Le lecteur vit l'arrivée des troupes américaines au Japon, les GI's jetant tablettes de chocolat et de chewing-gum aux japonais affamés, leur installation dans le pays et leurs relations avec les jeunes filles et jeunes femmes japonaises qui se vendaient pour ne pas mourir de faim. Il suit Toshio récupérant un des colis parachutés, l'ouvrant et découvrant qu'il ne contient que des tablettes de chewing-gum (ça ne cale que provisoirement la faim) et une étrange denrée aux allures d'algues. On a beau la cuire, l'eau devient rougeâtre ou marron, mais cette algue demeure toujours aussi dure. Il s'avère que cette étrange chose est du thé, consommé d'une manière plus qu'exotique pour un Japonais!
Les souvenirs de Toshio amène le lecteur dans les salles de classe, pendant la guerre, où des cours d'auto-défense et d'anglais sont donnés....un moment où on ne peut s'empêcher de sourire: Toshio se rend compte, a posteriori de l'énorme différence de taille entre les japonais et les américains (qui sont en moyenne 20 cm plus grands!) et ironise en pensant que de ce fait le Japon ne pouvait être vainqueur! Le traumatisme fait surface d'une manière poignante et inattendue lors d'une séance de voyeurisme organisée dans une maison de plaisirs où un couple japonais célèbre pour ses exhibitions pornographiques (l'homme est connu pour avoir un sexe de belle taille) se produit. Seulement, l'homme est de la même génération que Toshio et devant Higgins, il ne parvient pas à assurer le spectacle!

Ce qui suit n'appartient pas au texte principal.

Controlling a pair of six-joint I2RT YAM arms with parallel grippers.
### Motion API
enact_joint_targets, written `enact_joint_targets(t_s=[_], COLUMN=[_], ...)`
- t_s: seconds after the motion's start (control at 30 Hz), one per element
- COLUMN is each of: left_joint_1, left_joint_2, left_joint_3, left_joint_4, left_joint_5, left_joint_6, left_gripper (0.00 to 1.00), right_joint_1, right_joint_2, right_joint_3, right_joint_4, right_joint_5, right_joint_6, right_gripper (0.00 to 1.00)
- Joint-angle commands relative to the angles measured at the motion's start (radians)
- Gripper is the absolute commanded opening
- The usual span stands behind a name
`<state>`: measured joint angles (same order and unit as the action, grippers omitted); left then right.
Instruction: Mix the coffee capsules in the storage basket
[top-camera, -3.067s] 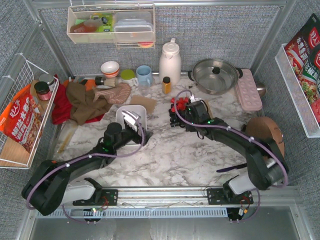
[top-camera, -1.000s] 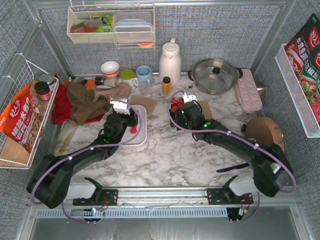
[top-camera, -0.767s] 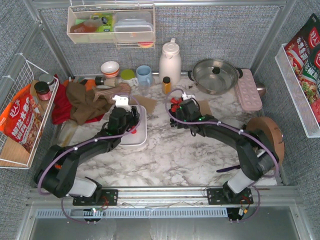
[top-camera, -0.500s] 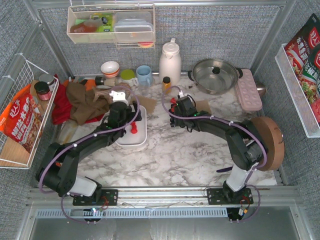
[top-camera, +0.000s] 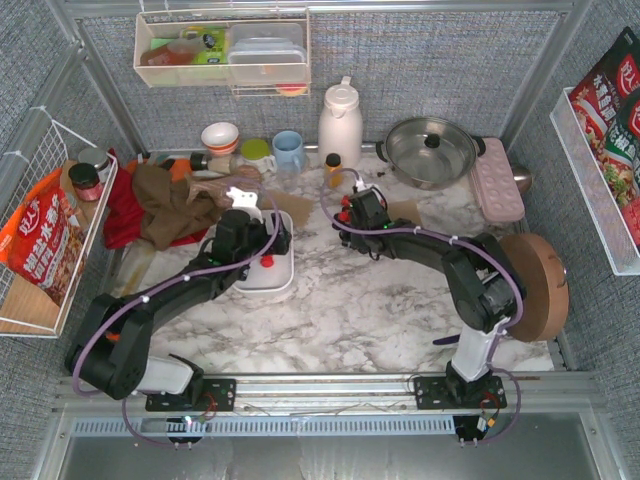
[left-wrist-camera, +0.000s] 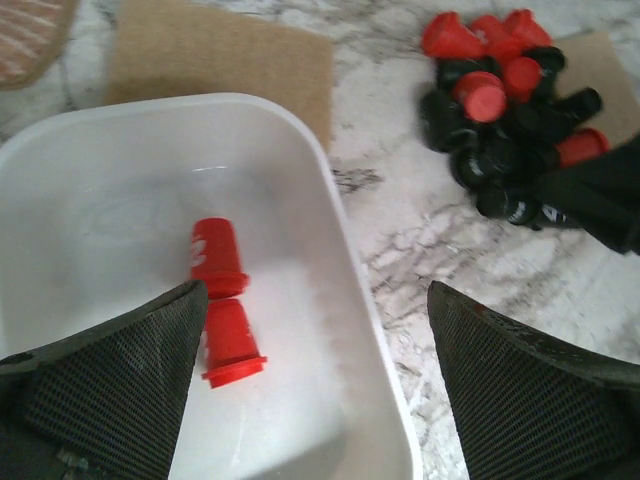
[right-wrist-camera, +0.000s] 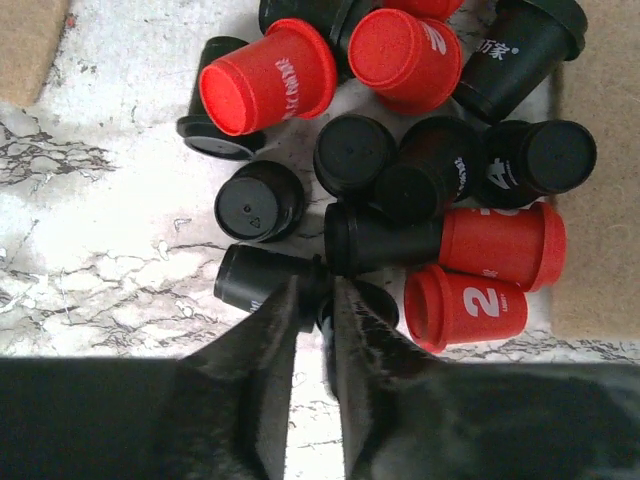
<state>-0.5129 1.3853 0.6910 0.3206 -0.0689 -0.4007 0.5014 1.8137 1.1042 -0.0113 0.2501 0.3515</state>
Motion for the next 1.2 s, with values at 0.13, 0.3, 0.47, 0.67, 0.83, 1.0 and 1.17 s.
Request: enact_joint_targets(t_s=[0.13,0.3,0.47,0.67,0.83,1.0,1.17], left_joint_1=[-0.008,-0.016,-0.026,-0.040,-0.043,-0.042,-0.042], left_joint_2=[-0.068,-0.125,-0.140,-0.151,-0.154,-0.165,-0.151], left_joint_3=[-0.113,-0.169,-0.170,-0.166,-0.155,-0.159,-0.146], left_joint_4=[0.250,0.351,0.346,0.312,0.266,0.257,0.233], left_joint_5=[0.231,0.235,0.256,0.268,0.265,0.268,0.270], left_joint_6=[0.083,0.107,0.121,0.126,0.130,0.139,0.138], left_gripper=[0.99,0.99,0.99,0.99,0.99,0.99,0.99], right_joint_1=[-0.003,-0.003,-0.003,-0.006,-0.006,-0.010,-0.014], right_joint_2=[-0.112,-0.208,-0.183,-0.096,-0.038,-0.007,0.018], right_joint_3=[-0.033,-0.070,-0.066,-0.043,-0.015,0.008,0.031], right_joint_4=[-0.111,-0.142,-0.155,-0.112,-0.090,-0.081,-0.085], right_joint_5=[-0.008,-0.027,0.014,0.004,0.005,0.009,0.006], right_joint_6=[0.003,-0.021,-0.028,-0.017,-0.010,-0.008,-0.008], right_gripper=[0.19,0.28,0.43,0.54,0.53,0.51,0.45])
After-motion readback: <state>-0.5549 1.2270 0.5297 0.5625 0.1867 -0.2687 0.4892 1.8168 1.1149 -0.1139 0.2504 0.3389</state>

"Tous ces souvenirs le submergeant comme s'ils dataient de la veille, il y avait de quoi vous rendre impuissant, mais ça, Higgins ne le comprendra jamais! Il n'y a que les Japonais de ma génération qui peuvent comprendre....Tous les autres, ceux qui savent discuter posément avec des Américains, ces types qui ne perdent pas la tête en se retrouvant au milieu d'eux une fois là-bas, ceux qui ne se mettent pas sur la défensive dès qu'il y en a un qui entre dans leur champ de vision, qui n'ont as honte de leur anglais, tous ceux qui peuvent les dénigrer, ou les porter aux nues....ceux-là ne peuvent pas comprendre l'Amérique de Kitchan, c'est à dire l'Amérique qui est en moi." (p 138)
Ce qui peut sembler être drôle n'est que triste ironie du sort! L'apothéose est atteinte lorsque Higgins prétexte un rendez-vous à l'ambasse américaine pour ne pas partager un plantureux repas avec Toshio et Kyokô qui se retrouvent seuls à manger....jusqu'à la nausée. Les algues d'Amérique sont bien difficile à avaler.

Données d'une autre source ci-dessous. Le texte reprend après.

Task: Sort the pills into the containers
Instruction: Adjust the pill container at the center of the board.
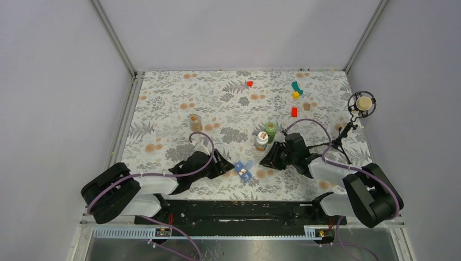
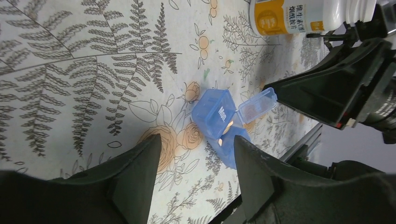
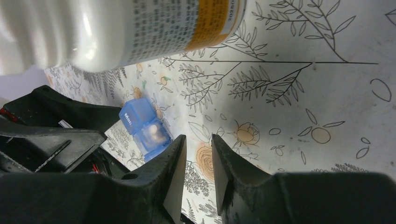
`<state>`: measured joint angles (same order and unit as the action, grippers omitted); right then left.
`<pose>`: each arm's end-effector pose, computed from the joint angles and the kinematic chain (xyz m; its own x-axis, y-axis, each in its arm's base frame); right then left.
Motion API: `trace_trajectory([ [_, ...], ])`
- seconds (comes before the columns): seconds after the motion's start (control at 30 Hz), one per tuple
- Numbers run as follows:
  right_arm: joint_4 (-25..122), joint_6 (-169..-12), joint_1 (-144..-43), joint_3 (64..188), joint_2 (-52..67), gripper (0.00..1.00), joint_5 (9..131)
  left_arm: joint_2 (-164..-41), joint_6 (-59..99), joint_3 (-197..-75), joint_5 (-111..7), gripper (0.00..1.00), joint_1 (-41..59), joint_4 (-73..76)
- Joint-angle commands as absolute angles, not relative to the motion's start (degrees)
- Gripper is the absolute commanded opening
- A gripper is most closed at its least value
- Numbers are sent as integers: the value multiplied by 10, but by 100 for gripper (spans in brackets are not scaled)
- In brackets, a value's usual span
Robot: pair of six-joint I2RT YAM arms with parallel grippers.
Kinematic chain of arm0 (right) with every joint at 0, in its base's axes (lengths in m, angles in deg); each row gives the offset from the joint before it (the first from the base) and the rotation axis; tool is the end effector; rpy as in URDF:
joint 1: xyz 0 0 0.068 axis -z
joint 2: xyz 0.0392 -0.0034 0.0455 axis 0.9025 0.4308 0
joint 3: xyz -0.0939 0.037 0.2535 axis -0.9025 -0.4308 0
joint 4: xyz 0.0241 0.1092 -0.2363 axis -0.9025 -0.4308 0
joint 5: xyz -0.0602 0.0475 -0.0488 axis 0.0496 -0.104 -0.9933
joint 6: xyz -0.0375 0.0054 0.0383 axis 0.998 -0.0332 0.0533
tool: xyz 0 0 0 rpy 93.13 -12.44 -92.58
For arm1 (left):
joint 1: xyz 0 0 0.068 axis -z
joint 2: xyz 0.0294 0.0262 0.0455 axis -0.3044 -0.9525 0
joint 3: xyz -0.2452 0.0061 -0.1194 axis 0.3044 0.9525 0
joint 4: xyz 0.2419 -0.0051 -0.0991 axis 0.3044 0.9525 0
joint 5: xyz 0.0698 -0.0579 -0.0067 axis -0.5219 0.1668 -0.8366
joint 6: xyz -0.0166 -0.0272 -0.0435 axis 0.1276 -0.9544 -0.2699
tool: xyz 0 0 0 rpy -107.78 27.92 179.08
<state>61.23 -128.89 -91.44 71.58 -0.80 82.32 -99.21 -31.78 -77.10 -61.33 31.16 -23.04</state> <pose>0.1939 0.1122 0.1417 -0.8700 0.3097 -0.3837 -0.0558 0.7113 0.7007 0.1385 -0.1580 0.1273 -0.8233 -0.4116 -0.3908 0.0252 0.6613 -0.7497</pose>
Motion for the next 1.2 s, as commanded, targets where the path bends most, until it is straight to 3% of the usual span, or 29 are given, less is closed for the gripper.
trace_trajectory([
  [0.0,653,-1305,-923,733,15,33,805,-1026,-380,-770,-644,59,327,-286],
  [0.13,662,-1308,-925,732,25,32,802,-1060,-405,-777,-651,57,342,-293],
  [0.33,680,-1311,-926,727,40,31,809,-1109,-449,-770,-665,40,363,-343],
  [0.77,710,-1312,-928,718,60,31,837,-1120,-497,-735,-717,42,374,-408],
  [1.17,728,-1316,-930,720,75,31,858,-1171,-530,-734,-724,34,377,-472],
])
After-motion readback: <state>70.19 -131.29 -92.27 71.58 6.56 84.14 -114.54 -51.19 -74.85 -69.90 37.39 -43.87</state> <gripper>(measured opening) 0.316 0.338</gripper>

Nosaka peint le menu peuple, les faibles, les laissés pour compte, les insignifiants afin de mieux ironiser sur la bonne société japonaise. Il est le chantre de la culture des opprimés, des petites gens, des petites et grandes frustrations de la vie quotidienne. Pour cela, il utilise un langage familier, parfois vulgaire, des tournures argotiques ou des images un peu lestes (il est l'auteur de "Les Pornographes") pour magnifier les splendeurs et misères du menu peuple et tourner en dérision les élites.
Récits traduits du japonais par Patrick De Vos et Anne Gossot
13 commentaires:
Je n'ai pas lu le livre. Par contre, j'ai vu le film qui m'avait beaucoup émue.
Je n'ai pas lu le livre non plus. Je garde une profonde blessure due au film. Je l'avais regardé avec mes yeux de maman de jeunes enfants, et ce désespoir et cette noirceur m'avaient ébranlée.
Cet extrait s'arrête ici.